No pictures go into the output, which should consist only of the lines from the first line of the data through the line with "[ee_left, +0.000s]", copied exactly.

(Items from a dataset)
____________

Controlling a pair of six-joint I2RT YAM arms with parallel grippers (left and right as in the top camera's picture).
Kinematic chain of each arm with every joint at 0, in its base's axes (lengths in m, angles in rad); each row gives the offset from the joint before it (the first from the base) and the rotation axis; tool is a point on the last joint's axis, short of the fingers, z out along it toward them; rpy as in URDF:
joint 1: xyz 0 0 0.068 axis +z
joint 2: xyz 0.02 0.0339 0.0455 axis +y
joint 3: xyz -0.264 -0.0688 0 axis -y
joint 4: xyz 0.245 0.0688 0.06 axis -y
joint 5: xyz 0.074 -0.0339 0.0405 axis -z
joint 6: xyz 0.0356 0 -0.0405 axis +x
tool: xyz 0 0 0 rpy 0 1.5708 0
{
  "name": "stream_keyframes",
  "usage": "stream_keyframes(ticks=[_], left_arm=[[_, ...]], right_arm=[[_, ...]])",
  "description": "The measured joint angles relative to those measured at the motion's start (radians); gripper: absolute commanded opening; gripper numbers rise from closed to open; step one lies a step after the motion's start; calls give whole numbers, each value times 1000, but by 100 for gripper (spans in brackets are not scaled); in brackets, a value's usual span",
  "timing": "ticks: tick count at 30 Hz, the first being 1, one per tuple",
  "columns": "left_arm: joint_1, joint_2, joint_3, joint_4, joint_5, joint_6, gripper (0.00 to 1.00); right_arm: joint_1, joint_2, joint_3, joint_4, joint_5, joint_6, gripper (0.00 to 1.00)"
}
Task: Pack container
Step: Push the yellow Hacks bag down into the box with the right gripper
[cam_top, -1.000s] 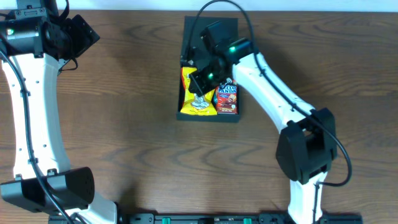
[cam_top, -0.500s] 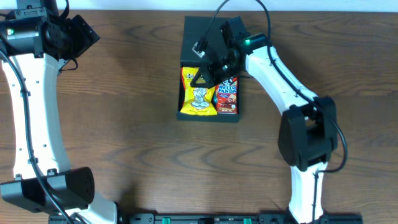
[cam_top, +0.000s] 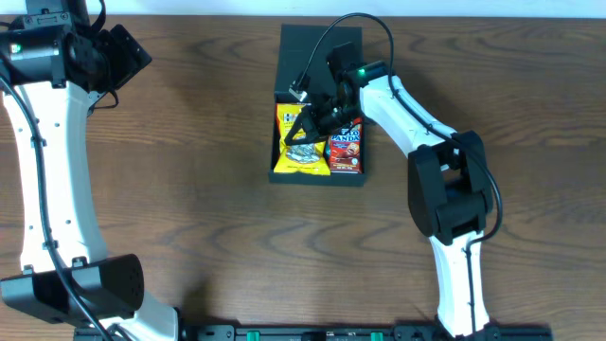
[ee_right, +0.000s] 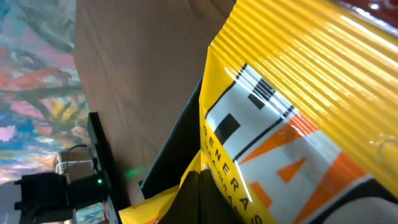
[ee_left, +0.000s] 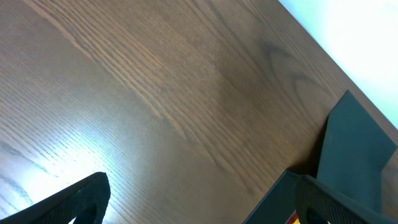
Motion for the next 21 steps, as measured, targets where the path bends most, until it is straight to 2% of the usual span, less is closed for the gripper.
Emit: stream_keyframes(ticks=[14, 21], left_arm=[[0, 0, 0, 0, 0, 0, 95], [0, 0, 0, -2, -3, 0, 95]], right_arm=[[-11, -52, 41, -110, 26, -40, 1], [-16, -190, 57, -341, -57, -219, 2]])
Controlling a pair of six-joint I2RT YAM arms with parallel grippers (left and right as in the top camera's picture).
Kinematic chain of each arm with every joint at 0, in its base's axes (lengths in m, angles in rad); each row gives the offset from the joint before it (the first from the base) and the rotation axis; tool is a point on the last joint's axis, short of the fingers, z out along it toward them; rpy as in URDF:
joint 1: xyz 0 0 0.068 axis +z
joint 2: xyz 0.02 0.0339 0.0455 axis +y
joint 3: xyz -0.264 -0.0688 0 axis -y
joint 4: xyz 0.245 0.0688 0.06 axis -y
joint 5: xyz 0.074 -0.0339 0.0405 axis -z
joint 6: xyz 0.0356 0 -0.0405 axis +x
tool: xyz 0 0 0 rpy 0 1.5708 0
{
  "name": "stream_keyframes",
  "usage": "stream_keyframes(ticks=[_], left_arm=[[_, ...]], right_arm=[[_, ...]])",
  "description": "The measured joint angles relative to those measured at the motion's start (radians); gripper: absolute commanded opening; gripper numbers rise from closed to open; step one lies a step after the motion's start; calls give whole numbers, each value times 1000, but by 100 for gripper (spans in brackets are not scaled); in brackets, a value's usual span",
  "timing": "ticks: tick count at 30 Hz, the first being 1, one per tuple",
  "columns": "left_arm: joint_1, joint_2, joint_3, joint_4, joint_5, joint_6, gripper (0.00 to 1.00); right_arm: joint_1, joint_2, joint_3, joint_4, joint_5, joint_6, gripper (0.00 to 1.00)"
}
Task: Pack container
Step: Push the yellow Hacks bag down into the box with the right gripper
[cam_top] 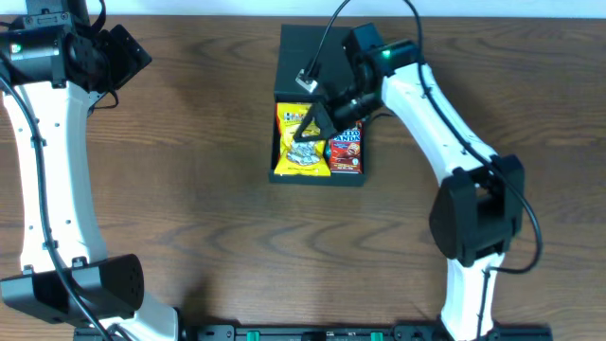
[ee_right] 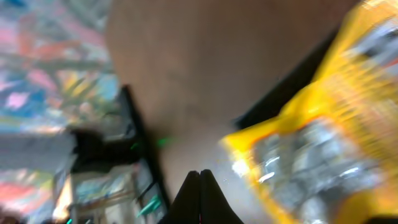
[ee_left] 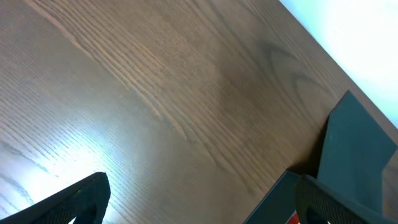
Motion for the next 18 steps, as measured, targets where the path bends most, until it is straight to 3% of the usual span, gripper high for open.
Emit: stream_keyframes(ticks=[4, 9, 14, 18], left_arm=[[0, 0, 0, -2, -4, 0, 95], [0, 0, 0, -5, -4, 0, 95], [0, 0, 0, -7, -4, 0, 95], [0, 0, 0, -10, -4, 0, 95]], right_arm=[[6, 0, -58, -74, -52, -122, 2], [13, 0, -199, 19, -93, -168, 2], [14, 6, -306, 250, -79, -39, 2], [20, 6, -313, 335, -23, 90, 1]])
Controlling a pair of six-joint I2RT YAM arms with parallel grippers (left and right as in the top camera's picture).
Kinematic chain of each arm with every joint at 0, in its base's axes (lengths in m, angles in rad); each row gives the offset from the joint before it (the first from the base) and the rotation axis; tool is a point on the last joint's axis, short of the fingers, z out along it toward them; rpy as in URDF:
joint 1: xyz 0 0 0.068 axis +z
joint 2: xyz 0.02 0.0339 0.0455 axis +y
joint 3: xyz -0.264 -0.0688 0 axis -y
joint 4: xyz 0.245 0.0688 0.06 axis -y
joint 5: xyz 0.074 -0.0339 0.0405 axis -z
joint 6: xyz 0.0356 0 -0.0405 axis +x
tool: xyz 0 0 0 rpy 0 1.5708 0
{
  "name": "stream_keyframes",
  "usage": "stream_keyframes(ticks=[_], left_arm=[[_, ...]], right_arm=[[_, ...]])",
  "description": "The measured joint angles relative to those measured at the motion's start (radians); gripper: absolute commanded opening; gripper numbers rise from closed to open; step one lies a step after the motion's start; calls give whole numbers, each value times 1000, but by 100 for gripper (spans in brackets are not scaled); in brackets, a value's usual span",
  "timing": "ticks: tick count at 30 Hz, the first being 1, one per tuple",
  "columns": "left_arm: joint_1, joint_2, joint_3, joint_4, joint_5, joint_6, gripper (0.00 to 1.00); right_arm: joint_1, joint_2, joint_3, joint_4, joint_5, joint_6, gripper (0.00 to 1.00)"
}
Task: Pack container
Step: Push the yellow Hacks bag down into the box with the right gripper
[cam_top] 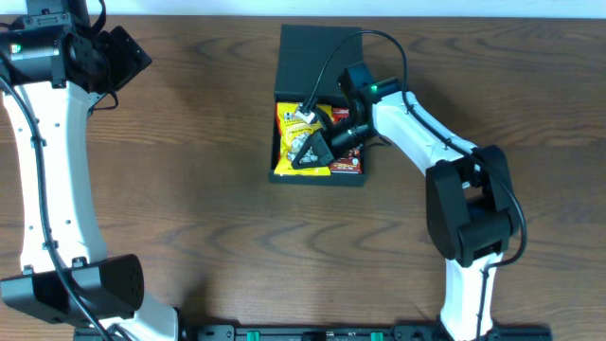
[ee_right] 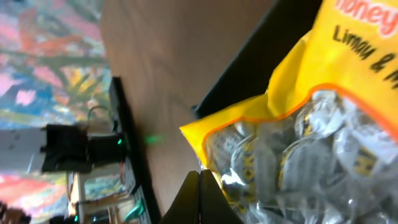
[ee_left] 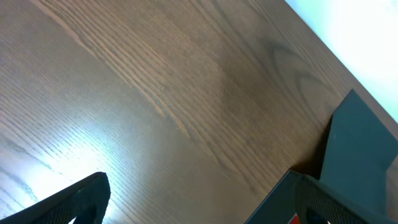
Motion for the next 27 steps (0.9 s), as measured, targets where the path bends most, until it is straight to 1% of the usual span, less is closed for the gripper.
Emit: stream_keyframes(ticks=[4, 9, 21, 27], left_arm=[[0, 0, 0, 0, 0, 0, 95], [0, 0, 0, 0, 0, 0, 95], [0, 0, 0, 0, 0, 0, 95], [0, 0, 0, 0, 0, 0, 95]], right_arm=[[21, 0, 0, 38, 86, 105, 2], [62, -7, 3, 37, 209, 169, 2], [124, -19, 9, 57, 443, 220, 2], [124, -18, 19, 53, 443, 221, 1]])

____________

### Solution to this exercise
Controlling a pair of six-joint I2RT YAM arms with parallel grippers (left and right as in the top camera's picture).
Kinematic chain of each arm with every joint at 0, in its base's axes (lengths in m, angles in rad); each row gives the offset from the joint before it (the first from the base) and the rotation axis; tool is a point on the last joint's axis, short of the fingers, z out along it toward them; rpy as in URDF:
joint 1: xyz 0 0 0.068 axis +z
joint 2: xyz 0.02 0.0339 0.0455 axis +y
joint 3: xyz -0.264 -0.0688 0 axis -y
joint 4: xyz 0.245 0.0688 0.06 axis -y
joint 5: xyz 0.074 -0.0339 0.0405 axis -z
joint 6: xyz 0.0356 0 -0.0405 axis +x
tool: xyz 0 0 0 rpy 0 1.5708 0
{
  "name": "stream_keyframes",
  "usage": "stream_keyframes(ticks=[_], left_arm=[[_, ...]], right_arm=[[_, ...]])",
  "description": "The measured joint angles relative to those measured at the motion's start (radians); gripper: absolute commanded opening; gripper numbers rise from closed to open; step one lies a step after the motion's start; calls give whole numbers, each value times 1000, but by 100 for gripper (spans in brackets are not scaled); in brackets, a value's usual span",
  "timing": "ticks: tick count at 30 Hz, the first being 1, one per tuple",
  "columns": "left_arm: joint_1, joint_2, joint_3, joint_4, joint_5, joint_6, gripper (0.00 to 1.00); right_arm: joint_1, joint_2, joint_3, joint_4, joint_5, joint_6, gripper (0.00 to 1.00)"
}
Task: Pack container
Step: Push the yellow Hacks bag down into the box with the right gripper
[cam_top, -1.000s] 
[cam_top, -0.500s] 
[cam_top, +0.000s] 
[ee_right, +0.000s] 
[ee_left, +0.000s] 

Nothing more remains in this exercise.